BizLIVE - Vietnam’s Ministry of Finance has rejected Samsung Electronics Vietnam Company’s request for reductions in corporate income tax for some of its projects.
Vietnam Ministry Turns down Samsung’s Preferential Tax Request
Samsung breaks ground of a CE complex in Ho Chi Minh City. (Photo:
Samsung Electronics Vietnam (SEV) in August asked for a corporate income tax (CIT) rate of 10% during 30 years for its projects that are already in place.
In addition, it requested a 10% tax rate during the whole life of an investment project in the northern province of Bac Ninh, tax exemption in four years and tax reduction of 50% in the following nine years.
Vietnam currently applies a CIT rate of 22% in general and a 20% rate for companies that have total annual sales less than 20 billion dong. The CIT rate is poised to be cut to as low as 20% next year.  
The ministry, however, said that Samsung’s proposal does not match the current legislation.
The prime minister could grant tax incentives for some projects if they meet certain prerequisites such as products with world competitiveness, earning sales of more than 20 trillion ($889 million) per year after five years once the project started to generate turnover and employing an average permanent number of over 6,000 workers, according to the ministry.

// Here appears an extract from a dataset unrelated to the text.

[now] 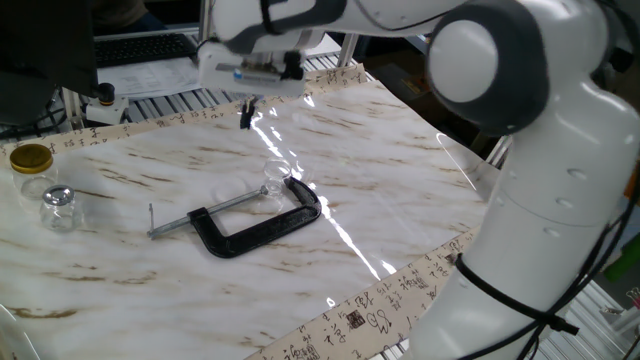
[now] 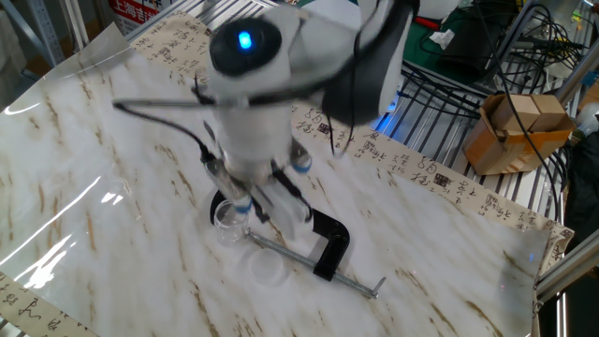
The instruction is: Screw the lid onto the jar
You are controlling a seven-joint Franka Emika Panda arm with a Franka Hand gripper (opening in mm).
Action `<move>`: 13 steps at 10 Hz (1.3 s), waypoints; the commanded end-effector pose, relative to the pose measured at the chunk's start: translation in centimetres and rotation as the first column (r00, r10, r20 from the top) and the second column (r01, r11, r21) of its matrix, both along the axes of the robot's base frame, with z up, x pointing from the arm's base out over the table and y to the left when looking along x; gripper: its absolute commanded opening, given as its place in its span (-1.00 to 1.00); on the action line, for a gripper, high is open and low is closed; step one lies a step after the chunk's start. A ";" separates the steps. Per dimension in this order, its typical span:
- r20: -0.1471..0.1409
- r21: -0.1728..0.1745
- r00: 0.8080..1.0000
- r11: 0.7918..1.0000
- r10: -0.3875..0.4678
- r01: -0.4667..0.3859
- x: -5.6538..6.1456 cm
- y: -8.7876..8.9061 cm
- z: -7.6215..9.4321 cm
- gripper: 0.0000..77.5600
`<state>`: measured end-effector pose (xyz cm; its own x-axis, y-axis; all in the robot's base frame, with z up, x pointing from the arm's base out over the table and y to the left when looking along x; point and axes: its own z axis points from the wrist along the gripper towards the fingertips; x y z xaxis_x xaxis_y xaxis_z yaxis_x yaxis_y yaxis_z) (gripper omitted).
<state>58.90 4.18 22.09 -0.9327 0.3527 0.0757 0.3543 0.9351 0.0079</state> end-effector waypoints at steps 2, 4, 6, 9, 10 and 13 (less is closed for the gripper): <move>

The prime minister would decide the projects eligible for a tax rate of 10% with the maximum period of 15 years.
Samsung has invested in five mega-projects in Vietnam with a combined investment capital of over $14.3 billion. Its exports make up a large part of the whole country’s export turnover.
The export value of SEV is likely to reach $30 billion by the end of 2015, rising from $26.5 billion in 2014 and $1.5 billion in 2010.